The route starts as a relatively easy handcrack that ends after about 30'. At this point move right and continue in the thinner crack above through a steeper section to a ledgy topout.

The crux is the move to the right when the initial crack ends. It's a reachy and awkward face sequence, and is much harder than the rest of the route, which detracts a bit from the climb IMO. That said, it's still a worthy route.

Rap from either of the bolted anchors described in the comment below or walk off/downclimb either left or right. Having done the walkoff right, I recommend rapping.


Protection 

Pro to 2.5".



Comments on Erotic City Add Comment
Show which comments
By Murf
Nov 19, 2008

I think I always walked off to the climbers left, fairly short.

By C Miller
Administrator
Nov 19, 2008

There are two easy descent options available - traverse right from the top where you'll find a bolted anchor on the large boulder (visible in photo) sitting atop the "Leg Lifter" route or use the rap anchors on "Hot Lips", the route which takes the sun/shadow line to the right of Erotic City.

By Mike Fogarty
From: La Quinta, CA
Mar 5, 2012
rating: 5.11c PG13

This climb is 5.11c ***

I Would like to know why this climb is now 5.11B **

I would love to see a 5.12 climber lead this onsight no falls first try!

By Murf
Mar 5, 2012

Mike - If you add the route to the site, you get to rate and star it. That being said, I believe Erotic City has been .11b in the Vogel guidebook since at least '92. MP.com also runs on a 4 star system so if you think 3 of 5 stars, that seems to correspond to 2 of 4 here.

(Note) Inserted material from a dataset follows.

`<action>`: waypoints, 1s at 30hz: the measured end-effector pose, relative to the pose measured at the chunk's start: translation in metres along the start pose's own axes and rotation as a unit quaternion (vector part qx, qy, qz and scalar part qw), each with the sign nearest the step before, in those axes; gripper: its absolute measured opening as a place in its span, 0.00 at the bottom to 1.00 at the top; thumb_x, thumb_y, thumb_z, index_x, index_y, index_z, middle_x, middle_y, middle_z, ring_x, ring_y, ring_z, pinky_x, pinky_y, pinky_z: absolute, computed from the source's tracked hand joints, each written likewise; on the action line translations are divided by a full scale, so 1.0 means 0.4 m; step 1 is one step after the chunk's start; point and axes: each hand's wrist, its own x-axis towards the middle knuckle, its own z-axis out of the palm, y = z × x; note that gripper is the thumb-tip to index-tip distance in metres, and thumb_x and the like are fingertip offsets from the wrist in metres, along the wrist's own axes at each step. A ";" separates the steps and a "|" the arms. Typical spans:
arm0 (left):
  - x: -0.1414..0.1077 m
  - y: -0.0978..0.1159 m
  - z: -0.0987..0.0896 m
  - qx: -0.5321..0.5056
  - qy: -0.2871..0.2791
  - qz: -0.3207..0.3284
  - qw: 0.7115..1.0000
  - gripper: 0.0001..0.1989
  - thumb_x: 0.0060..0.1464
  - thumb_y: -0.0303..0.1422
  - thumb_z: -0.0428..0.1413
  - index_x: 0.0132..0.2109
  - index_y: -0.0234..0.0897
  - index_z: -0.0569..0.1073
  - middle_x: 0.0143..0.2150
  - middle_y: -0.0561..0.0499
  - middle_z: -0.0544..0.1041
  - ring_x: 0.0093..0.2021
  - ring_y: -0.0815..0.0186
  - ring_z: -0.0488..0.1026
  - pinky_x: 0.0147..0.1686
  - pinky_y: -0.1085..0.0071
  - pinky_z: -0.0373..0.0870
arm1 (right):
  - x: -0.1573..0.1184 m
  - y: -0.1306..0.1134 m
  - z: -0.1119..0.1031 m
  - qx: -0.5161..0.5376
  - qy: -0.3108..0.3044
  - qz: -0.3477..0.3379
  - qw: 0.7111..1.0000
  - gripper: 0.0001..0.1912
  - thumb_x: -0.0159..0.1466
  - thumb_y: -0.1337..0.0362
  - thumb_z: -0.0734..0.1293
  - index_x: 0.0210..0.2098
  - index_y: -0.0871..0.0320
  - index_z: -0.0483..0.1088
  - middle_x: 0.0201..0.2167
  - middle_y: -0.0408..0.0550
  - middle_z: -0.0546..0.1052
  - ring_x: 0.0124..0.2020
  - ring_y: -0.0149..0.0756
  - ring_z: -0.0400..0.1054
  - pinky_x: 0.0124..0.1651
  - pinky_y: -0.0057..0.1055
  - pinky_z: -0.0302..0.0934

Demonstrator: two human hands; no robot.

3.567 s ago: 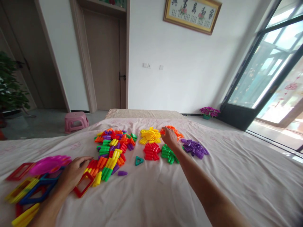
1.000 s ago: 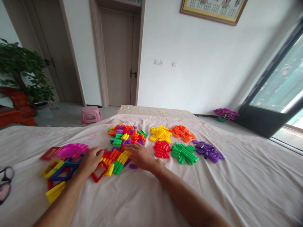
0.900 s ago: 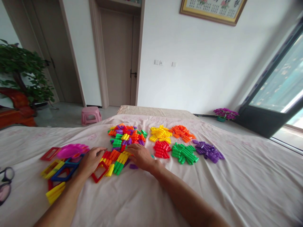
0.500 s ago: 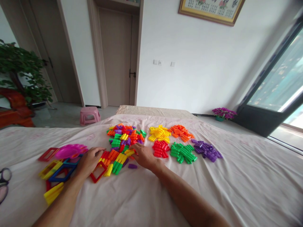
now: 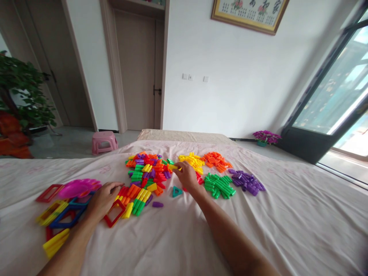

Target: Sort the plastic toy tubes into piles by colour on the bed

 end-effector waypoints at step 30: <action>0.001 0.004 0.001 0.004 0.008 0.006 1.000 0.19 0.57 0.41 0.48 0.45 0.40 0.79 0.49 0.48 0.81 0.52 0.60 0.76 0.53 0.68 0.69 | 0.082 0.192 -0.023 -0.120 -0.049 0.062 0.990 0.23 0.63 0.69 0.64 0.58 0.58 0.71 0.54 0.53 0.76 0.56 0.43 0.69 0.59 0.38 0.61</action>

Not quite sure what the last bit means, but I'm no 5.12 climber and I did onsite this route. Its kinda height dependent IMO and I'm 6' tall.

By RTM
Mar 5, 2012
rating: 5.11b

This was my first 5.11 crack lead/send. Its been 20years or so, but I recall it to be quite doable - easy climbing and easy pro, straight into a short crux, then the top.

By Russ Walling
From: www.FishProducts.com
Mar 5, 2012

Might only be 10d if you are fit and have good shoes.

By caughtinside
From: Oakland CA
Mar 28, 2012

Got tunnel vision for the wrong sequence and it felt 5.12 in my bad shoes. Then I stopped being an idiot, figured it out, lowered, remembered I was fit, put on my good shoes... .10d.

Chris... what is the story on Hot Lips? I threw the rope down and gave it a go, pretty fun! Eventually got it all except the roof pull.